**Task goal**
From the data that follows, copy every line holding the string "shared".

**Provided records**
****

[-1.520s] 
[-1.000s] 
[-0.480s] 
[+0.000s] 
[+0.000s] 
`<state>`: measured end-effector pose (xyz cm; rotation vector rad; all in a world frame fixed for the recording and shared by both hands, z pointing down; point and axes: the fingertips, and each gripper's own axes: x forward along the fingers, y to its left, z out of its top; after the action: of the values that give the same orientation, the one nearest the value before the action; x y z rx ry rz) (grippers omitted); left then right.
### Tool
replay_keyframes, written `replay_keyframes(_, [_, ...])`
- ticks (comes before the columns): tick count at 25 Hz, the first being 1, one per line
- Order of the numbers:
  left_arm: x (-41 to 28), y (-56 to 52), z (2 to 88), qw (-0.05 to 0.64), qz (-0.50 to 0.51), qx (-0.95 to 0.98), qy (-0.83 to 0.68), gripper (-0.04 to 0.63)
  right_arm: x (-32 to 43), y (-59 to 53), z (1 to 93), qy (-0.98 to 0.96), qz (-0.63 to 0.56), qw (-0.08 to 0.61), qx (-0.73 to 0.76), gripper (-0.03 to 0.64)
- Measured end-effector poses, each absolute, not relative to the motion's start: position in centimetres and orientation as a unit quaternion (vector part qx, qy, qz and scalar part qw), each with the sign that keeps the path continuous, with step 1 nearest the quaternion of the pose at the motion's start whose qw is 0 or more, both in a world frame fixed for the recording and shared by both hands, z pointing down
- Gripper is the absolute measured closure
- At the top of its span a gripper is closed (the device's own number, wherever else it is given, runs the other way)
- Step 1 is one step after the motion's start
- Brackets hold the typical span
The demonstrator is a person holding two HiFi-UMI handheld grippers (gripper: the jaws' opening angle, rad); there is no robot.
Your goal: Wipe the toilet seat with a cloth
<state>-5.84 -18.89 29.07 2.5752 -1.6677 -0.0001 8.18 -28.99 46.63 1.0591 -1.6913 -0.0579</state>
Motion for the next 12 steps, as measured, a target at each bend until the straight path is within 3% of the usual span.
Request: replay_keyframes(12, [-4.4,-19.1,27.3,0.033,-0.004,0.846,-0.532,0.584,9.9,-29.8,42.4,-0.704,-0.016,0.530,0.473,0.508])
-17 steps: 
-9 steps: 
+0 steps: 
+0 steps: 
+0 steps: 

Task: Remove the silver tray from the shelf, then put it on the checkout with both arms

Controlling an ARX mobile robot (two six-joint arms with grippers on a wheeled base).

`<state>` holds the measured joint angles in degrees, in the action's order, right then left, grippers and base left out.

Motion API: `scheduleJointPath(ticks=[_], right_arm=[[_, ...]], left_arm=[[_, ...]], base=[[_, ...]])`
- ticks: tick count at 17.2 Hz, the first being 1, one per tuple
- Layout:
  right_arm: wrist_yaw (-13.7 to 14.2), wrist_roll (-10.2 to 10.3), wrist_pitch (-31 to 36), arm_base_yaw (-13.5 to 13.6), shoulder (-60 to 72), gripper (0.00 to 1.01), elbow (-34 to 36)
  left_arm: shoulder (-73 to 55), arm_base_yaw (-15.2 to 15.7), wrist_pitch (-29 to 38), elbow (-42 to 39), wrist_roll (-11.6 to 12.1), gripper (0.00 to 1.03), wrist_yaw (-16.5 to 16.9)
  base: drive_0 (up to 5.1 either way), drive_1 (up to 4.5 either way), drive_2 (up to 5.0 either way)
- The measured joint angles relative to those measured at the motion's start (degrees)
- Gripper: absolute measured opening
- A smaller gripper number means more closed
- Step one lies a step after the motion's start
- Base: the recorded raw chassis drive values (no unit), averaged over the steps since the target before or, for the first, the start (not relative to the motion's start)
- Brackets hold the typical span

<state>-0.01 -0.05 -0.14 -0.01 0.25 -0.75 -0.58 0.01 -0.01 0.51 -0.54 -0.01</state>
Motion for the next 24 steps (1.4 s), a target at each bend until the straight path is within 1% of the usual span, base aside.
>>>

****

**Exercise solution**
`<state>`: measured end-effector pose (xyz cm; rotation vector rad; all in a world frame fixed for the recording and shared by both hands, z pointing down; point and axes: the fingertips, and each gripper's own axes: x forward along the fingers, y to its left, z out of its top; after the action: of the values that give the same orientation, the one nearest the value before the action; x y z rx ry rz) (grippers omitted); left then right.
- Measured end-effector poses, each absolute, not relative to the motion's start: position in centimetres and orientation as a unit quaternion (vector part qx, qy, qz and scalar part qw), each with the sign that keeps the path continuous, with step 1 nearest the quaternion of the pose at the motion's start whose qw is 0 or more, both in a world frame fixed for the recording and shared by both hands, z pointing down

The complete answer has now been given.